## WHAT YOU HAVE TO DO
If a line in the records below contains the word "orange", copy it out.

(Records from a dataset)

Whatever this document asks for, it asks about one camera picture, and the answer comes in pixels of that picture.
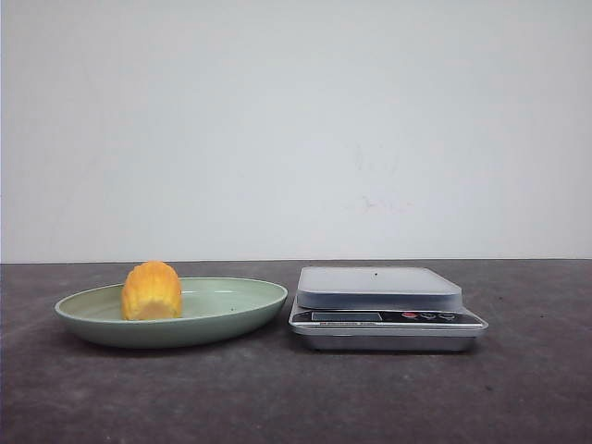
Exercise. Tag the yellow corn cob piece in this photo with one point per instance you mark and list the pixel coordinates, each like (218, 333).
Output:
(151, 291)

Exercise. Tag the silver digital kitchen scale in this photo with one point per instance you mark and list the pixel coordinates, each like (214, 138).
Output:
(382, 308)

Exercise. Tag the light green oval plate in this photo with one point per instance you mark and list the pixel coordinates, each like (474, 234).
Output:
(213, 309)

---

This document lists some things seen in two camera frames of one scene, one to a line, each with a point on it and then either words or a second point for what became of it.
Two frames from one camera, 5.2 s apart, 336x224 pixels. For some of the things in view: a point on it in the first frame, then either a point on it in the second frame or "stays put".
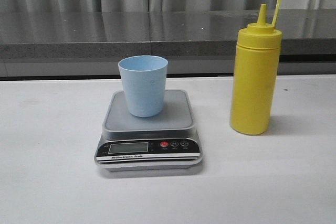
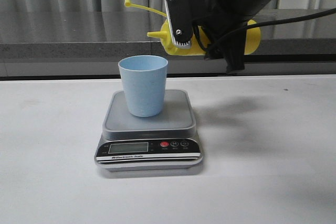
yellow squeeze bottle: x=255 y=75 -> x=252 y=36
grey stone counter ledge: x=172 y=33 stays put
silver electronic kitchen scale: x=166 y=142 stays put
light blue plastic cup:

--

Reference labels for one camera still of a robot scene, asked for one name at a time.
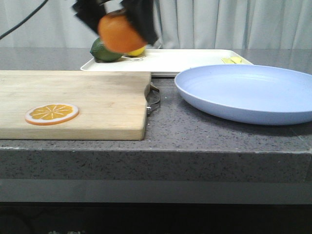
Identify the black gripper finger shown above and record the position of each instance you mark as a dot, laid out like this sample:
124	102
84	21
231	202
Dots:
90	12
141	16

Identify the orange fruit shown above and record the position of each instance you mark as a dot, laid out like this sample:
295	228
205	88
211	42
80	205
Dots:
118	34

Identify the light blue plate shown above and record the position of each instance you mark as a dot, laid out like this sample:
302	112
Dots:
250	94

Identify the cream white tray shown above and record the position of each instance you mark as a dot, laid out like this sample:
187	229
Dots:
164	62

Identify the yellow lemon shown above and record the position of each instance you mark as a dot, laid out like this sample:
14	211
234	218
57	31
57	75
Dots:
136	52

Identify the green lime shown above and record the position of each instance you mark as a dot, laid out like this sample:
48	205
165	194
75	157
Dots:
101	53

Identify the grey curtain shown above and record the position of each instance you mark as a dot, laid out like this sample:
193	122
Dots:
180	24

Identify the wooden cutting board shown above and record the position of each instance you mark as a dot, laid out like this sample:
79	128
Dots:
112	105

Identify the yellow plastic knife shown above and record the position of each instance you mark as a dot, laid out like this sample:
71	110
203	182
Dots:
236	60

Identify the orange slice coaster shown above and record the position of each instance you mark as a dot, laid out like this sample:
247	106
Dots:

## RESULT OF THE EXERCISE
Identify the orange fruit shown above and record the position of each instance you mark as a dot, laid out like this sample:
Identify the orange slice coaster shown above and record the position of each instance you mark as a dot, laid out like this sample:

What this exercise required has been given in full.